• Given data
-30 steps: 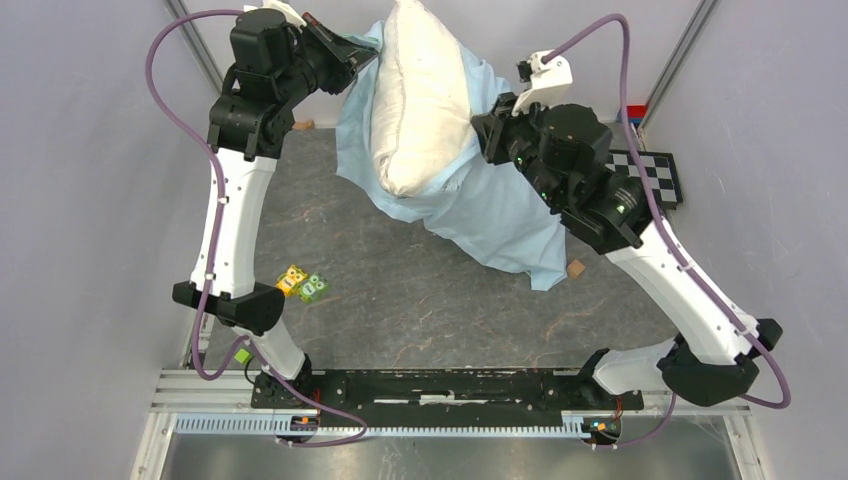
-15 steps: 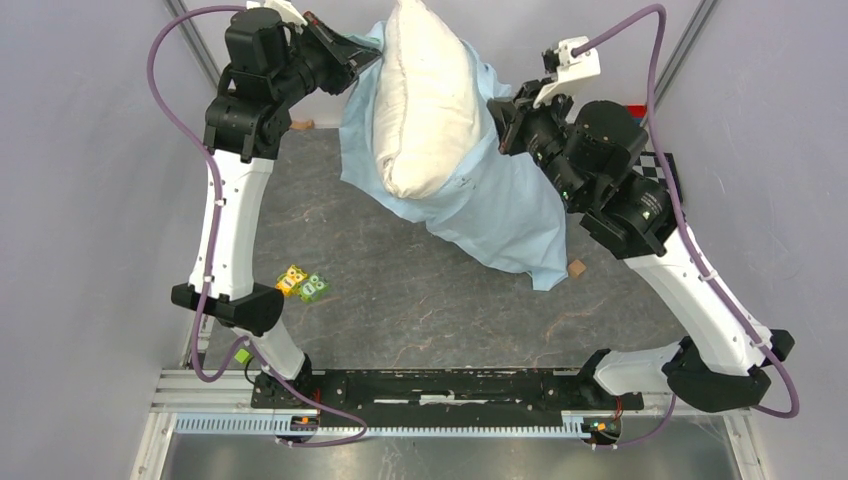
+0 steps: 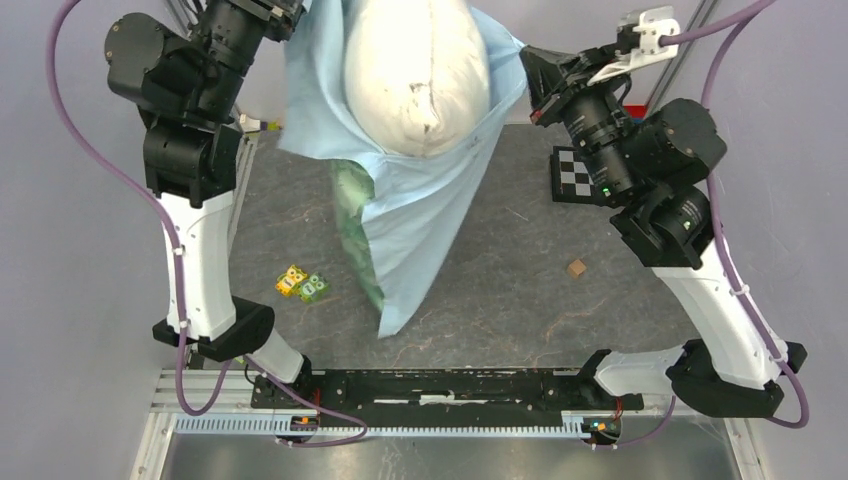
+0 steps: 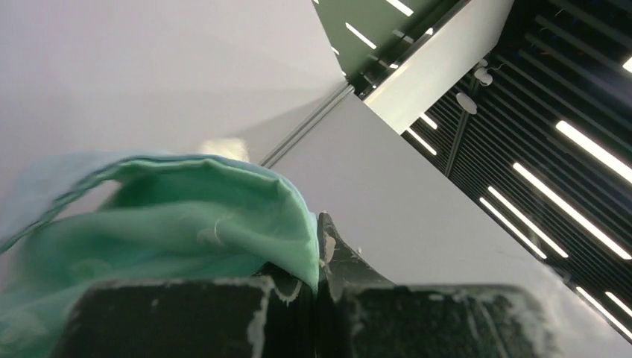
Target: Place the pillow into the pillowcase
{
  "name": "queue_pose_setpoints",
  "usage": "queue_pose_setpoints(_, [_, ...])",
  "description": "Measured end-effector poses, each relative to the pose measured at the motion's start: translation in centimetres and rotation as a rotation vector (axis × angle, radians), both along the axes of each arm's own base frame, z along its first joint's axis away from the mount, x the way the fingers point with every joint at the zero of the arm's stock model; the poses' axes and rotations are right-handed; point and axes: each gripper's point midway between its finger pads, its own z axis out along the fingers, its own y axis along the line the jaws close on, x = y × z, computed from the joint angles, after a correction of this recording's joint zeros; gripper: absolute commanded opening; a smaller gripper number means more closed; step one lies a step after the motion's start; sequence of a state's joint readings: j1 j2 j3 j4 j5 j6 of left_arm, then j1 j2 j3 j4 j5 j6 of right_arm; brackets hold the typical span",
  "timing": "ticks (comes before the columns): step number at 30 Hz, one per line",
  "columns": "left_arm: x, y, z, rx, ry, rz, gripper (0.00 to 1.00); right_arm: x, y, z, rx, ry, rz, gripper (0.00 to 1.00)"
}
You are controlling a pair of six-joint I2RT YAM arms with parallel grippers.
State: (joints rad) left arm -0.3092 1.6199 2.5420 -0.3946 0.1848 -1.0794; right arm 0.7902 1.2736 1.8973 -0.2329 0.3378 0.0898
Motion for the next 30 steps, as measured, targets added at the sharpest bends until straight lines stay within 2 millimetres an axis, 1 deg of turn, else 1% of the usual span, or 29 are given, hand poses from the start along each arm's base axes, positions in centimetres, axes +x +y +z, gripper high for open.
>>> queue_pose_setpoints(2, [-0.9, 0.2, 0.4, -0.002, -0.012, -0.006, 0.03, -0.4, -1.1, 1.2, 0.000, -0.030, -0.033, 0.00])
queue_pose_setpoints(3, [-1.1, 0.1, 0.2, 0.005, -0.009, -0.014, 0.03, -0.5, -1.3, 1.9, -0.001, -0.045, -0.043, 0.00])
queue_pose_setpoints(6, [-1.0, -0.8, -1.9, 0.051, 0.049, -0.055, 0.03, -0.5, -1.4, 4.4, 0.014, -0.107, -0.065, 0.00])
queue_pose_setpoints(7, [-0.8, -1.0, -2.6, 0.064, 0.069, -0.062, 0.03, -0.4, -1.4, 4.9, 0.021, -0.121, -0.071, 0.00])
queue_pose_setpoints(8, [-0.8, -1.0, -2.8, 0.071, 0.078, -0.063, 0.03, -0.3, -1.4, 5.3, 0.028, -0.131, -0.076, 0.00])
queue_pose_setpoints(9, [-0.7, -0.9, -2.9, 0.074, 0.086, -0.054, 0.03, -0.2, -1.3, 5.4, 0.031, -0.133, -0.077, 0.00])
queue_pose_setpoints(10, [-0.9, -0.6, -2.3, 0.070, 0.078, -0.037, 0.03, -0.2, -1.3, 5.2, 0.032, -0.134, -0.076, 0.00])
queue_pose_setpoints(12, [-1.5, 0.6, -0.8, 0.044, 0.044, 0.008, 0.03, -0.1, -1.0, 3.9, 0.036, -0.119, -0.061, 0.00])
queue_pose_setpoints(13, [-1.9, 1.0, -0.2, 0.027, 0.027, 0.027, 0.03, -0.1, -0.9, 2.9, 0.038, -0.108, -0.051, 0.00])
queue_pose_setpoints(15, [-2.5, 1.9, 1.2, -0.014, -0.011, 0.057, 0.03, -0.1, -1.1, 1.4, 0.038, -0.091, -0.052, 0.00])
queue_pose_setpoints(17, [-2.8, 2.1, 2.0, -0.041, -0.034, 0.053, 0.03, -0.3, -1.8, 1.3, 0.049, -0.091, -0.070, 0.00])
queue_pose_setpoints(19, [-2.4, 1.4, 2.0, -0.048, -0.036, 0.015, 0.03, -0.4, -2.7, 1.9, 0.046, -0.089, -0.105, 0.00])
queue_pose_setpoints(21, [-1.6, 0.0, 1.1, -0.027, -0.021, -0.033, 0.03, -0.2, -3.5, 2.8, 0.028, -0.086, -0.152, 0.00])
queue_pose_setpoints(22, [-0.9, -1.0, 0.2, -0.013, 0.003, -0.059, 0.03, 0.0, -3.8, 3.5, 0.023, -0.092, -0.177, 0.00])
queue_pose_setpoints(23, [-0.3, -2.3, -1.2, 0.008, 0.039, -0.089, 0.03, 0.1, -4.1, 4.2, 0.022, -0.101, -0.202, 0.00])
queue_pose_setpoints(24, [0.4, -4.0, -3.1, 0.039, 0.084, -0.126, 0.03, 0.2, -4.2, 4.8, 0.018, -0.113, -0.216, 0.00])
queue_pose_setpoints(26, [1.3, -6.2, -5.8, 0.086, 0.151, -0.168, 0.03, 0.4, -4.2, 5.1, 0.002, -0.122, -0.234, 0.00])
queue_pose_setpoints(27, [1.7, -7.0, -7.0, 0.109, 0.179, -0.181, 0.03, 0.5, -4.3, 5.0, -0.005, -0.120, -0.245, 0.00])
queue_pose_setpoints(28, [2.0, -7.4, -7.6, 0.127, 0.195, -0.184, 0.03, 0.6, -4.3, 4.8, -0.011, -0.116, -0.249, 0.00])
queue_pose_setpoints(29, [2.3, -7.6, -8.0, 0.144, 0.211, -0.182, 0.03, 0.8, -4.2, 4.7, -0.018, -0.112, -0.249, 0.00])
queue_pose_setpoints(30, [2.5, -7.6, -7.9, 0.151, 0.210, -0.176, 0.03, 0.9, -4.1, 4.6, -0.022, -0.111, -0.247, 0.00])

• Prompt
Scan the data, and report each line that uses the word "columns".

• Output
  "timing": "ticks (comes before the columns): step number at 30 Hz, one per line",
  "columns": "left_arm: x, y, z, rx, ry, rz, gripper (0.00 to 1.00); right_arm: x, y, z, rx, ry, rz, gripper (0.00 to 1.00)"

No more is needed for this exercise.